Keep that doubled number in mind, but let's go back to Bilaam's prophecy upon Israel.  Bilaam did not settle for a loss when Adonai did not let him curse Israel.  He plotted to teach the Midianite and Moabites a different way to bring destruction to Israel: seduction.  Ironically, though, the double army that Moses levies to punish the conspirators reflects the double blessings in Bilaam's prophecy:

How  fair are your tents, O  Jacob, your  dwellings, O Israel ! Like valleys  that stretch  out, like  gardens beside the  river, like  aloes planted by the  LORD, like  cedars beside the  waters.  Water  will flow from his  buckets, and  his seed will be by many  waters, and  his king shall be higher than  Agag , and  his kingdom shall be exalted . (Nu 24:5-7)

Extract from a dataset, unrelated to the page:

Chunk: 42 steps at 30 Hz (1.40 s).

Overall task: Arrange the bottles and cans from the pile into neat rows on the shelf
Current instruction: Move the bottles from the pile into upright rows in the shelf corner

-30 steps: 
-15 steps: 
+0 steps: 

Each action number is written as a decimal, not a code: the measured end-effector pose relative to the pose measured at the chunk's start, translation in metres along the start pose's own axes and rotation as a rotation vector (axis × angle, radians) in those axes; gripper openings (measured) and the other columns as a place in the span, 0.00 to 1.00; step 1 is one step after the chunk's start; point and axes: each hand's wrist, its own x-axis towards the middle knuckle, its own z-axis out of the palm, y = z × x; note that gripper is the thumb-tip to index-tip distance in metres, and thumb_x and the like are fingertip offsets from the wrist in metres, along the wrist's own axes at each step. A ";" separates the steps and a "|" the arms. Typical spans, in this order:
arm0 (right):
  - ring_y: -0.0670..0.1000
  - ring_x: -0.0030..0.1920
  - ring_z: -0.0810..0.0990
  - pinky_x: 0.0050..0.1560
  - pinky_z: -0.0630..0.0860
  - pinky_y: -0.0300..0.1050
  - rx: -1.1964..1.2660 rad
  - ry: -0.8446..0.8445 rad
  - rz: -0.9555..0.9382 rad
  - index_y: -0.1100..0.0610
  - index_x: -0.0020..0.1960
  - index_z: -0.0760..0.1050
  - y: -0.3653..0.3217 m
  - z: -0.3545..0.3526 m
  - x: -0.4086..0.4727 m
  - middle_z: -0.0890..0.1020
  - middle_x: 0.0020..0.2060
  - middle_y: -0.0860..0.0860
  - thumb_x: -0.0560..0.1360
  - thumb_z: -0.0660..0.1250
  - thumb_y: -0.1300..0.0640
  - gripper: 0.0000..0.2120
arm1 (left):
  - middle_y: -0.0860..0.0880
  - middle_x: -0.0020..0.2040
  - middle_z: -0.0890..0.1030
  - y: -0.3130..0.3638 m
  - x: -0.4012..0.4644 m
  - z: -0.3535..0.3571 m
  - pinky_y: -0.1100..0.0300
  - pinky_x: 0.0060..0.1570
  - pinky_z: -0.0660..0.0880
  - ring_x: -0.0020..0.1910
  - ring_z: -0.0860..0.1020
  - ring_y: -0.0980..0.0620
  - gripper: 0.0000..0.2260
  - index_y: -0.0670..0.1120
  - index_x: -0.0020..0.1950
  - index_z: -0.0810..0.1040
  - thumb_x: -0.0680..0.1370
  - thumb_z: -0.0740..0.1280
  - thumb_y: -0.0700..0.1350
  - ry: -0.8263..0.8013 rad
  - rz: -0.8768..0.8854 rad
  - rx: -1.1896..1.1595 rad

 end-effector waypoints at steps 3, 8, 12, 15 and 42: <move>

The Hebrew word for "stretch out," natah, describes the valleys like Israel. The "stretching" valley is the same root as "tribe":

Jewish sages say that this is two prophecies of two stages and expansion: the Wilderness Tabernacle and the Jerualem Temple.  If we break it down into an easy chart, the pattern stands out:

The "stretched" valleys are a clue.  Two valleys are mentioned specifically in the Torah, other than the Jordan  Valley.  The first two valleys are identified with "temporary" dwelling:

The Eshkol Valley, the place where the ten spies became discouraged and formulated an evil report.

The  Arnon  Valley of Moab where the battle for the Land of Israel began, the place of a supernatural deliverance and the Song of the Well.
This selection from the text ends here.